Manifest injustice occurs when the plea is not tendered knowingly, intelligently, voluntarily, and understandingly. In determining whether a plea is valid, the court must examine the totality of circumstances surrounding the plea. Pennsylvania law presumes a defendant who entered a guilty plea was aware of what he was doing, and the defendant bears the burden of proving otherwise.

Commonwealth v. Hart, 174 A.3d 660, 664–65 (Pa. Super. 2017)

(internal citations and quotation marks omitted). Inter alia, the law imposes

a stricter standard for post-sentence withdrawal motions in order to balance

“the tension … between the individual’s fundamental right to a trial and the

need for finality in the proceedings.” Commonwealth v. Hvizda, 116 A.3d

1103, 1106 (Pa. 2015).

On appeal, Appellant concedes that his answers during the colloquy at

the plea hearing “appear[] to show that [his] plea of [g]uilty was knowing,

intelligent, and voluntary,” and that he is bound by the answers he provided

under oath at the plea colloquy. Appellant’s Brief at 10. Nevertheless,

Appellant argues the trial court abused its discretion in denying his motion

based upon his averment in the motion that he did not understand the

colloquy and his counsel’s statement during the colloquy that Appellant

-3- J-S77038-18

“seemed to understand his rights.”3 Id. at 11 (emphasis in original) (citing

N.T., 7/11/2017, at 16).

Our review of the transcript of the plea hearing reveals that following

Appellant’s oral colloquy, a brief exchange took place between the trial court

and Appellant’s counsel.

THE COURT: Beginning with [Appellant’s counsel] first. [Counsel], have you discussed with your client his right to plead not guilty in the homicide case and go to trial?

[APPELLANT’S COUNSEL]: I have, your Honor.

THE COURT: Did he seem to understand his rights?

[APPELLANT’S COUNSEL]: Yes, your Honor.

THE COURT: Are you satisfied that he’s competent and qualified to enter into this negotiated plea of guilty?

[APPELLANT’S COUNSEL]: I am.

N.T., 7/11/2017, at 16-17 (emphasis added).

Appellant’s argument that his counsel’s response somehow

demonstrated the unknowing nature of his plea is utterly unconvincing.

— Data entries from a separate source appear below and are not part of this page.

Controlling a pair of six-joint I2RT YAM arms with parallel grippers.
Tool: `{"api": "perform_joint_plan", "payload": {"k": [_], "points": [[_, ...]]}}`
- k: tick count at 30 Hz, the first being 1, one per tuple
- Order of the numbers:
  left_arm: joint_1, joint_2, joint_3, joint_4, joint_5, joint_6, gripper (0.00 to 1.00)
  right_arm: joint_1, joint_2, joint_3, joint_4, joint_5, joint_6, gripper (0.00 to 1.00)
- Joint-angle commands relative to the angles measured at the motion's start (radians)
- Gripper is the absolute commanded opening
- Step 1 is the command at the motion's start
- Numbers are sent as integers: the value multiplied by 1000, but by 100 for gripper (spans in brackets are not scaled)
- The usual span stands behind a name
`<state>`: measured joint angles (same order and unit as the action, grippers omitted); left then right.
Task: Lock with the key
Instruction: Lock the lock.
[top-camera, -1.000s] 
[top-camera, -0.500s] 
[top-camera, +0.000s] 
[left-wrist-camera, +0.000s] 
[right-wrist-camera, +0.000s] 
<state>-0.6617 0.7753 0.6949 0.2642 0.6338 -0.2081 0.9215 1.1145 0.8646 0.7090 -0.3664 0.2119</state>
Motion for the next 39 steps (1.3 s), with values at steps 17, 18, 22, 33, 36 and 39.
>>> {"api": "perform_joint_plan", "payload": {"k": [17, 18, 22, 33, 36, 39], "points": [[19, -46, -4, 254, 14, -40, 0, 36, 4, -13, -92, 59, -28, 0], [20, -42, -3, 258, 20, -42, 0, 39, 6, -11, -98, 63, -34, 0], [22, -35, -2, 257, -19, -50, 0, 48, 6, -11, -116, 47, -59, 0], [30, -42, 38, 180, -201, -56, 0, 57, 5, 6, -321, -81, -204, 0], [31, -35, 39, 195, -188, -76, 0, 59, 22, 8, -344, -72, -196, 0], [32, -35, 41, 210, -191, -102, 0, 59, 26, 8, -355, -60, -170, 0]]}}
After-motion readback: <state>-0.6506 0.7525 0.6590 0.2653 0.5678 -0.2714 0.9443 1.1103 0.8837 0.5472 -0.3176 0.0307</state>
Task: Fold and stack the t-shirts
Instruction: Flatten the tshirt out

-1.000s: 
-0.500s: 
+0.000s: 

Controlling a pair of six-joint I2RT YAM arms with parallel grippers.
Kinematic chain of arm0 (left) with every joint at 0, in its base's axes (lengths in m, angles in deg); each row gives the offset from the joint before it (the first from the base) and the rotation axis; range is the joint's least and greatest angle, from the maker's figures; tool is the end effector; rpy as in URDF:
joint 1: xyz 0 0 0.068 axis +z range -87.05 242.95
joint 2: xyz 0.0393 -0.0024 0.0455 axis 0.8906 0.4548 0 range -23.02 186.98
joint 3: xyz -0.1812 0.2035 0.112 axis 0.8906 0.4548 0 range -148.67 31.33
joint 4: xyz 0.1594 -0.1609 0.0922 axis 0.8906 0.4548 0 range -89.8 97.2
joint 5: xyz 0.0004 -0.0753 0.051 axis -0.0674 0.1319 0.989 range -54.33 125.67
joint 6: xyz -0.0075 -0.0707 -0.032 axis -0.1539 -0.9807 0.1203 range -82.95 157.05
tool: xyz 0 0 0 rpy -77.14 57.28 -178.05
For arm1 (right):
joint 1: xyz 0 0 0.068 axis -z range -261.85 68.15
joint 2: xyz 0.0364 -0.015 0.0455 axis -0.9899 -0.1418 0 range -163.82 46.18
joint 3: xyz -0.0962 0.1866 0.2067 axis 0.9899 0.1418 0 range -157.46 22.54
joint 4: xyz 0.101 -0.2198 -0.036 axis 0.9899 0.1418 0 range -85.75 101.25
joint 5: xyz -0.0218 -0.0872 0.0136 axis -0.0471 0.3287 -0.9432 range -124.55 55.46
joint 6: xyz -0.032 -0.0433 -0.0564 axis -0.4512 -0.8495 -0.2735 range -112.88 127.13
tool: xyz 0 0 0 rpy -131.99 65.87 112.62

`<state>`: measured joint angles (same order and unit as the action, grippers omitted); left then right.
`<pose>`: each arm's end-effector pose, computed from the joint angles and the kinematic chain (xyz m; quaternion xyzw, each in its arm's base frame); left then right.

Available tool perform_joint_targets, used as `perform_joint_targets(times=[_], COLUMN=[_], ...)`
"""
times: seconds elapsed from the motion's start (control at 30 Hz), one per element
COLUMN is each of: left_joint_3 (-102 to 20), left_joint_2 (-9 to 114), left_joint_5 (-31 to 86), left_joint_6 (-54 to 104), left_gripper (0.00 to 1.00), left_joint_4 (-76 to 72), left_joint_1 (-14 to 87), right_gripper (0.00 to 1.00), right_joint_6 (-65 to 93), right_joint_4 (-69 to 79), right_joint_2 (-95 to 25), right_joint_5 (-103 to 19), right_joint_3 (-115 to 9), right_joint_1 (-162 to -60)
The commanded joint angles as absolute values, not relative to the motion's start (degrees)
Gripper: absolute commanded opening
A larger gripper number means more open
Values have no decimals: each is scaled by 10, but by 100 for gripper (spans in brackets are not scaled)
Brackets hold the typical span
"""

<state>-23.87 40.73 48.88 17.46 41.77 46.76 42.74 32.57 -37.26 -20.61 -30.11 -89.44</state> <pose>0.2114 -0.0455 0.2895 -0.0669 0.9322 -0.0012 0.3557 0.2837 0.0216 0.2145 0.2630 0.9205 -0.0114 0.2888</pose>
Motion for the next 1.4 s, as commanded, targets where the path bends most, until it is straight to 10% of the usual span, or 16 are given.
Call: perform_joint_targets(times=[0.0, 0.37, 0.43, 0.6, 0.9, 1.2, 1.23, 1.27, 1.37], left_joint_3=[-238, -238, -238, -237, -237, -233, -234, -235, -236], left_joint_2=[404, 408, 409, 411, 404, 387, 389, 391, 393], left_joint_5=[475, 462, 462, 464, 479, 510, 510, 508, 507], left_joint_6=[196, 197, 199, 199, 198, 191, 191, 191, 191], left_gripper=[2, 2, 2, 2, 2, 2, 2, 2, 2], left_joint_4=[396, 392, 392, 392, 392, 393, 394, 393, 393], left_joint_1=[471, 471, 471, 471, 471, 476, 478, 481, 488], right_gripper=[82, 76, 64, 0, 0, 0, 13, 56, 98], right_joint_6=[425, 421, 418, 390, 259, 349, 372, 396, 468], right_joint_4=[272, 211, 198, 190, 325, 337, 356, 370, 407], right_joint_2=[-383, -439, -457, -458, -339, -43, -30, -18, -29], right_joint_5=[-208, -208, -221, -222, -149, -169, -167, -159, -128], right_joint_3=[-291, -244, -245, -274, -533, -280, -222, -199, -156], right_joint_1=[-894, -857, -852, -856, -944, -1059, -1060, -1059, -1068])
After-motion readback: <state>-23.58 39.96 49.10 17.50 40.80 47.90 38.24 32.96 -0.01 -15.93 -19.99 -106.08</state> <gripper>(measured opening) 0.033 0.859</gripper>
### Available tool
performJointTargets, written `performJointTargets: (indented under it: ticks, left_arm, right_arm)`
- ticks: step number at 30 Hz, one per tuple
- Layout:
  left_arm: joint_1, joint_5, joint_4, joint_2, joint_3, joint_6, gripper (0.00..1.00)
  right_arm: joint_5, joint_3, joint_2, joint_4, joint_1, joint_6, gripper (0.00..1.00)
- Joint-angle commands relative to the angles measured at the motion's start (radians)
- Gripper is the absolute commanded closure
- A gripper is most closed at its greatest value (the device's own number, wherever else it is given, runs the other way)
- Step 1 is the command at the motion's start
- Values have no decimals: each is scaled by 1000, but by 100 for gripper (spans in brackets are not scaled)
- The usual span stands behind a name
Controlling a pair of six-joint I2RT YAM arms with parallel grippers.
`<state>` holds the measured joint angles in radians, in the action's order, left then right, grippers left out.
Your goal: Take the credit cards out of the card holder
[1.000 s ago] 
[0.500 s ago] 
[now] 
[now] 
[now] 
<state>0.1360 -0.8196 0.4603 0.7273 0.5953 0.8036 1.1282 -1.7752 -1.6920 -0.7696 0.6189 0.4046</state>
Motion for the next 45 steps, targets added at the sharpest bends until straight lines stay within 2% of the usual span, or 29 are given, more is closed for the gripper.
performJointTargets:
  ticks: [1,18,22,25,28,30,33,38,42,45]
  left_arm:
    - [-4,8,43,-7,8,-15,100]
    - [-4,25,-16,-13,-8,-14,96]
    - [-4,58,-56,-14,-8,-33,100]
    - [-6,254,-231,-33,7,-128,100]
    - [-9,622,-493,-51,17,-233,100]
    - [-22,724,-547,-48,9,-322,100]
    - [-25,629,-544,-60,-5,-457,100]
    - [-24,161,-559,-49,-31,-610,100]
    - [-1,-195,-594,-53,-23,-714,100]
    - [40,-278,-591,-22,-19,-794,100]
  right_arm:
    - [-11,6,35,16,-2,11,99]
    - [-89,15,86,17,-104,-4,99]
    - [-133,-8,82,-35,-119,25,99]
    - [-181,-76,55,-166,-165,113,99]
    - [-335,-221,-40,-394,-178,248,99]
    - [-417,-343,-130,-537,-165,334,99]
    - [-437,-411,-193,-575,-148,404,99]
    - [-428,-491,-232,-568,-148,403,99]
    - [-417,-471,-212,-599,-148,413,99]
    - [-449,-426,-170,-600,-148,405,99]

3 To support his claim of manifest injustice, Appellant briefly mentions his alleged innocence in passing in the summary of his argument. Appellant has waived this claim; a mere reference in a summary of the argument is not a substitute for a developed argument with citations to the record and authority. See Pa.R.A.P. 2119(a). Even if Appellant had preserved the issue in his brief, “this Court has held that post-sentence claims of innocence do not demonstrate manifest injustice.” Commonwealth v. Kpou, 153 A.3d 1020, 1024 (Pa. Super. 2016); Commonwealth v. Myers, 642 A.2d 1103, 1108 (Pa. Super. 1994) (“A defendant’s post-sentence recantation of guilt does not rise to the level of prejudice on the order of manifest injustice sufficient to require that he be permitted to withdraw his plea of guilty.”).

-4- J-S77038-18

Appellant’s counsel could not read Appellant’s mind to be certain whether

Appellant truly understood his rights. Counsel has no choice but to

communicate his assessment of whether Appellant seemed to understand his

rights based upon Appellant’s expressions, statements, questions, and other

clues.

Moreover, Appellant fails to elaborate upon what specifically he did not

understand about the colloquy. The Commonwealth provided a description

of the elements of all three crimes to which Appellant was pleading guilty as

well as a detailed recitation of the facts it believed it could establish at trial.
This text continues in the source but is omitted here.